Subjective idealism is a metaphysical theory which holds that only perceptions, ideas, and minds exist. The simplest and most common version of subjective idealism combines subjunctive phenomenalism, the view that statements about physical objects can be translated into subjunctive conditionals about perceptions, with belief in immaterial minds.

From the point of view of subjective idealism, the material world does not exist, and the phenomenal world is dependent on humans. Hence the fundamental idea of this philosophical system (as represented by Berkeley or Mach): things are complexes of sensations, and only subjects and objects of perceptions exist.

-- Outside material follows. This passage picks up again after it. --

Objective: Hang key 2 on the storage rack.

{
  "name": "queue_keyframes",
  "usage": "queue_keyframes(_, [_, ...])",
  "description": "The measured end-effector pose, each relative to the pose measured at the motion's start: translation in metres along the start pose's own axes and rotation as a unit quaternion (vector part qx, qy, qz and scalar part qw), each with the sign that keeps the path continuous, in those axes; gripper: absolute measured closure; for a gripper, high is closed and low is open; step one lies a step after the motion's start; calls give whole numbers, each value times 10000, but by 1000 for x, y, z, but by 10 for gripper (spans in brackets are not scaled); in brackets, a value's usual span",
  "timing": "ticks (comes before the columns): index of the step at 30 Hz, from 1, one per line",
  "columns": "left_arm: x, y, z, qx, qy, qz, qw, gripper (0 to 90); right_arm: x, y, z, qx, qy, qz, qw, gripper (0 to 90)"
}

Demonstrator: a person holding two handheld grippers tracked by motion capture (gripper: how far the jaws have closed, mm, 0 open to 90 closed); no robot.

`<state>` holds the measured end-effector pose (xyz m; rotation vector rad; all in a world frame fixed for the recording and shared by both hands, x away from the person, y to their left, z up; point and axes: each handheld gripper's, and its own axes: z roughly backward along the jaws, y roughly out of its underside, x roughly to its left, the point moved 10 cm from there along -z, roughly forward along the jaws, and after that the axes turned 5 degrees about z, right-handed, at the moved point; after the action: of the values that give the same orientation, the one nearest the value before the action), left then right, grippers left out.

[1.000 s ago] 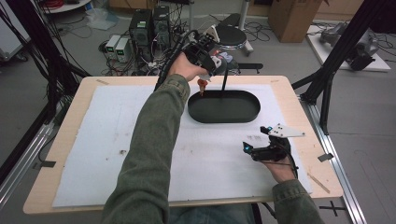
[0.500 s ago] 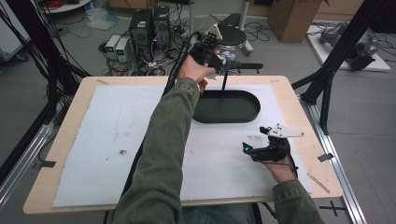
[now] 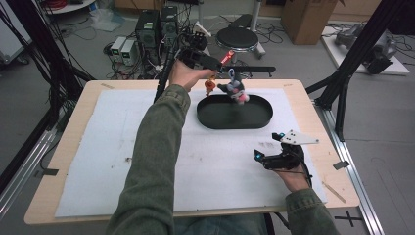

Subjective idealism is a form of idealism: it is an ontology which takes only minds, ideas, and perceptions to be fundamental.

History

The most famous proponent of subjective idealism was the 18th century Irish philosopher George Berkeley, although Berkeley's term for his theory was 'immaterialism'.

Trivia

Subjective idealism is featured prominently in the Norwegian novel Sophie's World, in which "Sophie's world" exists in fact only in the pages of a book.[citation needed]

A parable of subjective idealism can be found in Jorge Luis Borges' short story Tlön, Uqbar, Orbis Tertius, which specifically mentions Berkeley.